TASK DIRECTIONS:
Search the entries below for "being", and copy each line where it appears.

Data items
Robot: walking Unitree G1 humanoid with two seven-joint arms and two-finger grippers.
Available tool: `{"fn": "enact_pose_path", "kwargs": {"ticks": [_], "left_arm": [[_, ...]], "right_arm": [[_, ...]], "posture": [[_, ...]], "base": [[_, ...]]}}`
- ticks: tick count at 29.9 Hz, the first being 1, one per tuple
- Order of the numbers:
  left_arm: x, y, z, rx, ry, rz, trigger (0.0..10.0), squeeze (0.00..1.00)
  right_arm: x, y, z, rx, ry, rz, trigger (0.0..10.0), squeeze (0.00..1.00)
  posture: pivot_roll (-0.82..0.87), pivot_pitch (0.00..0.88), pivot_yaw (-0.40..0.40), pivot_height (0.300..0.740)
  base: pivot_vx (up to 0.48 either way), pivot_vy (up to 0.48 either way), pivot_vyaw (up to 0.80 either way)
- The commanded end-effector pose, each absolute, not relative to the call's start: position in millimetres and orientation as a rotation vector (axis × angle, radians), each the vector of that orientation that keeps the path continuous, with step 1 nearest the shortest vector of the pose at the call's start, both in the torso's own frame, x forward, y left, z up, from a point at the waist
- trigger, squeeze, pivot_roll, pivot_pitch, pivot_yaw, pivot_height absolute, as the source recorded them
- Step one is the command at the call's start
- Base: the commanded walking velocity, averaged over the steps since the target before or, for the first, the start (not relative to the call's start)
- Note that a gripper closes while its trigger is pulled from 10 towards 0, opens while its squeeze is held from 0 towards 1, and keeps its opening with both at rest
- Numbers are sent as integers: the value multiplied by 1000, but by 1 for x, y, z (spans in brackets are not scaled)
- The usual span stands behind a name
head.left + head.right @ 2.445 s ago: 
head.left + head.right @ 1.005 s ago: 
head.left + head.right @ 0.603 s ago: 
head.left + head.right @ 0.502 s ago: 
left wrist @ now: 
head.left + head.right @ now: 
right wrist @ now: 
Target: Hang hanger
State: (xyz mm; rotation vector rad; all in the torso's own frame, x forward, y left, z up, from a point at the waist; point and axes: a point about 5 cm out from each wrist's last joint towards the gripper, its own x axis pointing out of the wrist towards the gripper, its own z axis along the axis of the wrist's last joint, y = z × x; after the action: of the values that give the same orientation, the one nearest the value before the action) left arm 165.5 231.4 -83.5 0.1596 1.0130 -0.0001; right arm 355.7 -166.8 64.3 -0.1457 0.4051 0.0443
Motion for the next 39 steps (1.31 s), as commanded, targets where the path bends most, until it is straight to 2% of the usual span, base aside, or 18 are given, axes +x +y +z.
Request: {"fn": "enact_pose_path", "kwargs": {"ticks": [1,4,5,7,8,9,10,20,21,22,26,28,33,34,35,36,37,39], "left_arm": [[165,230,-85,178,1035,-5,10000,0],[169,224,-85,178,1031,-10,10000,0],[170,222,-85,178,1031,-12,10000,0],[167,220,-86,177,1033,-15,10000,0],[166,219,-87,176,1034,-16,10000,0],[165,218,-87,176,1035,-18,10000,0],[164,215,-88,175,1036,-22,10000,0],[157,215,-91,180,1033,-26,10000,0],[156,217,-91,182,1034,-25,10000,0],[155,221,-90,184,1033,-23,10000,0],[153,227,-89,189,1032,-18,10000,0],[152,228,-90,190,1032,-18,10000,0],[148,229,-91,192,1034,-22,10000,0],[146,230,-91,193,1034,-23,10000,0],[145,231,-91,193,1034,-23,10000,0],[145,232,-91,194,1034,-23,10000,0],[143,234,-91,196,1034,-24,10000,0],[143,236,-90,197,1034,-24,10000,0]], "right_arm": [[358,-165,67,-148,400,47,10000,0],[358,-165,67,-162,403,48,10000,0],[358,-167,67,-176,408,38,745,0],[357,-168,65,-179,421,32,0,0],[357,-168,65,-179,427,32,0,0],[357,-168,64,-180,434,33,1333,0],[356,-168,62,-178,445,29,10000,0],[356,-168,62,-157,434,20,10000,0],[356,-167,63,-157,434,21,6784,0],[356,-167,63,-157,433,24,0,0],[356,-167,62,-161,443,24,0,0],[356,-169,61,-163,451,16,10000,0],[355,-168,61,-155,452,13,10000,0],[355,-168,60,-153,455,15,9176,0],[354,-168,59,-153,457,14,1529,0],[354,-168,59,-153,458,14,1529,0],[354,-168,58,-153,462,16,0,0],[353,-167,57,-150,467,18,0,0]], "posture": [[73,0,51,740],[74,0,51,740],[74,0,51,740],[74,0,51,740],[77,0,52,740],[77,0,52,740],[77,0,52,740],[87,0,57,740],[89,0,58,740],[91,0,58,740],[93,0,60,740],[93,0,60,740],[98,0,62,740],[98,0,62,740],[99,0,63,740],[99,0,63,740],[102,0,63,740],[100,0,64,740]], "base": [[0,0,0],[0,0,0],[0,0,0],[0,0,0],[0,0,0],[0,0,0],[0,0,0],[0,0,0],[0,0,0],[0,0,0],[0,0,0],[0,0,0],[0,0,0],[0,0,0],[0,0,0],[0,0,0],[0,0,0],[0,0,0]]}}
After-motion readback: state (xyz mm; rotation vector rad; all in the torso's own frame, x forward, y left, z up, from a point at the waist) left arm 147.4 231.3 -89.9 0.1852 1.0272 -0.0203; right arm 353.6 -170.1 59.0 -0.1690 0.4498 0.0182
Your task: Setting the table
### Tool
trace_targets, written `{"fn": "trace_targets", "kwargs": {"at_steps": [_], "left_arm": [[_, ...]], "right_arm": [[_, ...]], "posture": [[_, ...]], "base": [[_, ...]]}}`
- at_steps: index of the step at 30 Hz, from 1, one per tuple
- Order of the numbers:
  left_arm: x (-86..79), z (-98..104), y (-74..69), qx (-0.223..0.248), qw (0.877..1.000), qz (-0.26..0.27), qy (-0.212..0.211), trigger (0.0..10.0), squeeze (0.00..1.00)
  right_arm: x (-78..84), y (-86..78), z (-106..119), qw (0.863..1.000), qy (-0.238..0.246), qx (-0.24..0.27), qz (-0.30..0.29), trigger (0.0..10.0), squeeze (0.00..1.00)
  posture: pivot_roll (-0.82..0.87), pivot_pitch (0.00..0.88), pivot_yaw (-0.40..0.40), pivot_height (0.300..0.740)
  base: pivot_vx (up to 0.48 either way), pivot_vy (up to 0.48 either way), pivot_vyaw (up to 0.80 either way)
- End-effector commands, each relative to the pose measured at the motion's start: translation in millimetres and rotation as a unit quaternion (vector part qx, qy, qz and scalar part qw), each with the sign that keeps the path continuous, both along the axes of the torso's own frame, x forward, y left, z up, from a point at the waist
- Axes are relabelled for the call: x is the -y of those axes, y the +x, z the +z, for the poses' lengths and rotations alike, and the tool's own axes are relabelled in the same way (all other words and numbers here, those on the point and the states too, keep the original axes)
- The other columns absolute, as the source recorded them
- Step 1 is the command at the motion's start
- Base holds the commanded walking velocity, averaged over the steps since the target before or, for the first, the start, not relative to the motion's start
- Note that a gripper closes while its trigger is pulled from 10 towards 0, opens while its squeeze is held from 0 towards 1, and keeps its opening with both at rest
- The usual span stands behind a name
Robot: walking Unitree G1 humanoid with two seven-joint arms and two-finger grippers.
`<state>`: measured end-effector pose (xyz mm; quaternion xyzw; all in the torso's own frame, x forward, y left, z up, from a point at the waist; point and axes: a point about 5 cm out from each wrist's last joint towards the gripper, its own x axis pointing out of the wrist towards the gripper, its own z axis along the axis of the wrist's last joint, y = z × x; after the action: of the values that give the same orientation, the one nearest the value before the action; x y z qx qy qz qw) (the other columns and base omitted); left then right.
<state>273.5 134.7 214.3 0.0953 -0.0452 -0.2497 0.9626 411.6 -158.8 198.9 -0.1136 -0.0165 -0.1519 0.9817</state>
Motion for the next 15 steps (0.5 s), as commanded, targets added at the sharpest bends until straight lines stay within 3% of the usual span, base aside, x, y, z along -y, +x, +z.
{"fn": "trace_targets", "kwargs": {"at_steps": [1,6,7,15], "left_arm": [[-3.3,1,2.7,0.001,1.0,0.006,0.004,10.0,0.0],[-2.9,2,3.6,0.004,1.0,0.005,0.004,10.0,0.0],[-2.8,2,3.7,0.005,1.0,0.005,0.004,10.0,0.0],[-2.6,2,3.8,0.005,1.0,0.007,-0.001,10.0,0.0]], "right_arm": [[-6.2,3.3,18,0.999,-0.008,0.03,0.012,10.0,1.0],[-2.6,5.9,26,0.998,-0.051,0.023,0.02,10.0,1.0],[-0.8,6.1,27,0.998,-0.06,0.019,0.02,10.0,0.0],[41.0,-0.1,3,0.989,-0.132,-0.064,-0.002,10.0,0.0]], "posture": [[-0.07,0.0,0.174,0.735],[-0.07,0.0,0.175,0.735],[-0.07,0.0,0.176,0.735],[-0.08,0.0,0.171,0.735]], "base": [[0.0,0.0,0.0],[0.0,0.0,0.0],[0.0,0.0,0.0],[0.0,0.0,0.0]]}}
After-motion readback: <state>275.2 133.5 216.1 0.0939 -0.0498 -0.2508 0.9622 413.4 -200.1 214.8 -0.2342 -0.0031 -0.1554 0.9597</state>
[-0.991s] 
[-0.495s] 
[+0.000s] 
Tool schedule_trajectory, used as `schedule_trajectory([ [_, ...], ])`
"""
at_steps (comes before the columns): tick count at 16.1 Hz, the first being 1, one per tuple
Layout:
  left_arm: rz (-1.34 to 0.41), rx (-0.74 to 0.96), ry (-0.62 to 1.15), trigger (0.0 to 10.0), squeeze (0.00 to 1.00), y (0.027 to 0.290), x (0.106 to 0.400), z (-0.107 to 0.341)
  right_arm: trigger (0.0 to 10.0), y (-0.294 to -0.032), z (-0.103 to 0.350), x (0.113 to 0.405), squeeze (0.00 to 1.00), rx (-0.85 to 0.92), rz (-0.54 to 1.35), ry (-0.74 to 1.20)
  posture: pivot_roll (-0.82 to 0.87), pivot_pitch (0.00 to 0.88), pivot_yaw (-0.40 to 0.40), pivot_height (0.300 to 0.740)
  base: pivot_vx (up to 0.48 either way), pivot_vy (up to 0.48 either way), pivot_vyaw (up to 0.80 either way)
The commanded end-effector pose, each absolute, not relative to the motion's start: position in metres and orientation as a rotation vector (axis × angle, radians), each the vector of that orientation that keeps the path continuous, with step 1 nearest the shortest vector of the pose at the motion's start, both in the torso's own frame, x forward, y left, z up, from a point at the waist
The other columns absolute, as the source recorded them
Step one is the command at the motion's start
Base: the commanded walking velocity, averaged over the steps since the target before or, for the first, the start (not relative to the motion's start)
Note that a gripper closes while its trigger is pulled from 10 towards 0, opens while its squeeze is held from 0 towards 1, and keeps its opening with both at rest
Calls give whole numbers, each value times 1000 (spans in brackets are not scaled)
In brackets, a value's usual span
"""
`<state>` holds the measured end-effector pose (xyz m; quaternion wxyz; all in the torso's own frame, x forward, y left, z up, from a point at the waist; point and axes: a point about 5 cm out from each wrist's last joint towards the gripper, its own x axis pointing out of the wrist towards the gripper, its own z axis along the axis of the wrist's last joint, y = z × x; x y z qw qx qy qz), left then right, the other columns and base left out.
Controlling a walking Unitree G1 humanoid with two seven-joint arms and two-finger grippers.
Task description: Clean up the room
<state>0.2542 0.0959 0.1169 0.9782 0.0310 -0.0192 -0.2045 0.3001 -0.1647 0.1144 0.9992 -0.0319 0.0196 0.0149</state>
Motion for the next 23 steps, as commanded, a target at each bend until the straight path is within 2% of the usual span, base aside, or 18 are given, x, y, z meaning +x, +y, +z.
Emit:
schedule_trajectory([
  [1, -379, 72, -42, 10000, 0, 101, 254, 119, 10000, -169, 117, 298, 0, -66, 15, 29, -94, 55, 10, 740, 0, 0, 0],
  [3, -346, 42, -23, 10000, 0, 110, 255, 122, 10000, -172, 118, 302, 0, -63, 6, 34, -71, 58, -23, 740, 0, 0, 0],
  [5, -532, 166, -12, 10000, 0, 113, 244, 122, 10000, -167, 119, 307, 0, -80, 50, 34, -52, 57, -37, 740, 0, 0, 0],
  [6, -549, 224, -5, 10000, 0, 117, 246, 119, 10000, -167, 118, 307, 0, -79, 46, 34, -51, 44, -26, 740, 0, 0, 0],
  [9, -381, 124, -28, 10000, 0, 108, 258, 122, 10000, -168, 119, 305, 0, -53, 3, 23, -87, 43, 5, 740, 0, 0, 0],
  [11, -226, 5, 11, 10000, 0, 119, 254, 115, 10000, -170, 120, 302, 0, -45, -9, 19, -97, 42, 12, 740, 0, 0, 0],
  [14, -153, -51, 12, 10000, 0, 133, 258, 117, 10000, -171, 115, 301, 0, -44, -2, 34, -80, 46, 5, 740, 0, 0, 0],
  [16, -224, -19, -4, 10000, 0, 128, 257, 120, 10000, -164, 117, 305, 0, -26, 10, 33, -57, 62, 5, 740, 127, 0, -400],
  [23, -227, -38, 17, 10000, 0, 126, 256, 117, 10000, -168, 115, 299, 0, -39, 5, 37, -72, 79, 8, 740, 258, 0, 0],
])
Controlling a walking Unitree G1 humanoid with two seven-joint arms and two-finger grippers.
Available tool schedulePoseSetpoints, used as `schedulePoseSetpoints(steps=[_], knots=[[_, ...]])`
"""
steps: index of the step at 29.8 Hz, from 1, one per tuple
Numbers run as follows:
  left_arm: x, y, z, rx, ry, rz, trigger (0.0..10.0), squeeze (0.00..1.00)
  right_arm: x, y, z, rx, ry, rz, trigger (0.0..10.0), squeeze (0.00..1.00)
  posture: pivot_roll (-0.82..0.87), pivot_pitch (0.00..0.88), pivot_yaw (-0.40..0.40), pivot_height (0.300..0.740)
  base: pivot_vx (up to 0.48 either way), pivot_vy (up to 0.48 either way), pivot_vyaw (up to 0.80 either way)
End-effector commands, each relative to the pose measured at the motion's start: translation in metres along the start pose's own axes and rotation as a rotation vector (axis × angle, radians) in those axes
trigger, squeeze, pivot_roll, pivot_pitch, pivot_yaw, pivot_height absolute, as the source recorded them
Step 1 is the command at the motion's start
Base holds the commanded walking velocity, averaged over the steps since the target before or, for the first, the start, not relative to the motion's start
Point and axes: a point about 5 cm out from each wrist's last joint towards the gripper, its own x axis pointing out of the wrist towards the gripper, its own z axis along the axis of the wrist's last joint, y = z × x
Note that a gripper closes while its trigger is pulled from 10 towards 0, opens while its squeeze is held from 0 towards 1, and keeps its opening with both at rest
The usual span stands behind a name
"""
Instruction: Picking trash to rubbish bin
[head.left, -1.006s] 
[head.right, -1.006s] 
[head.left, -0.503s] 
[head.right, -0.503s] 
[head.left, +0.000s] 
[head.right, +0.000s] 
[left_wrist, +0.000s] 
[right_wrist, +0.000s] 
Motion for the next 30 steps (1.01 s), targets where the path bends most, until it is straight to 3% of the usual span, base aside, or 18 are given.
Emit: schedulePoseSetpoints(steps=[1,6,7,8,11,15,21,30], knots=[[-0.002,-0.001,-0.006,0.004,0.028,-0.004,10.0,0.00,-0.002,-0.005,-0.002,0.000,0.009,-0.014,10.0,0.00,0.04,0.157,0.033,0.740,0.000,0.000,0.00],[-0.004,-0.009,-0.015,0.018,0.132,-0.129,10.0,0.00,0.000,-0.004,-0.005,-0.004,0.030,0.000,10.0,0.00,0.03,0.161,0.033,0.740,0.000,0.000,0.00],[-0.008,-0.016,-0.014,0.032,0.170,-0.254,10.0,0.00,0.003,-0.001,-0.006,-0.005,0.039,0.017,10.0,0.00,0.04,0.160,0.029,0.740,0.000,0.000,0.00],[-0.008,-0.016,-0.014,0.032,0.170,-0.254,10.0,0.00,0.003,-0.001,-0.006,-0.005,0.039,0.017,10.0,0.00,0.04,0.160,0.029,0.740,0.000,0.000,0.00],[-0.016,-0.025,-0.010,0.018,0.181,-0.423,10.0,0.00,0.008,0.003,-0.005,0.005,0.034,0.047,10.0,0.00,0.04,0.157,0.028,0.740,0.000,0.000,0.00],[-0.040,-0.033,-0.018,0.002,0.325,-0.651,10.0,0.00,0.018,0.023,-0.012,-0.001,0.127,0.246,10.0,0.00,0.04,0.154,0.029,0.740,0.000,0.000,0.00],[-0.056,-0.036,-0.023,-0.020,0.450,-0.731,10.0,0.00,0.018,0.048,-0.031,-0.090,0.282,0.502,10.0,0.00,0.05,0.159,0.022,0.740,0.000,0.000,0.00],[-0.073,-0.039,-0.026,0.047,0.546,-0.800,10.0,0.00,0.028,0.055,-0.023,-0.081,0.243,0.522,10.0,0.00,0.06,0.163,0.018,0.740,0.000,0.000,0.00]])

ANSWER BOX:
- ticks: tick count at 29.9 Hz, the first being 1, one per tuple
at_steps (comes before the columns): tick count at 16.1 Hz, the first being 1, one per tuple

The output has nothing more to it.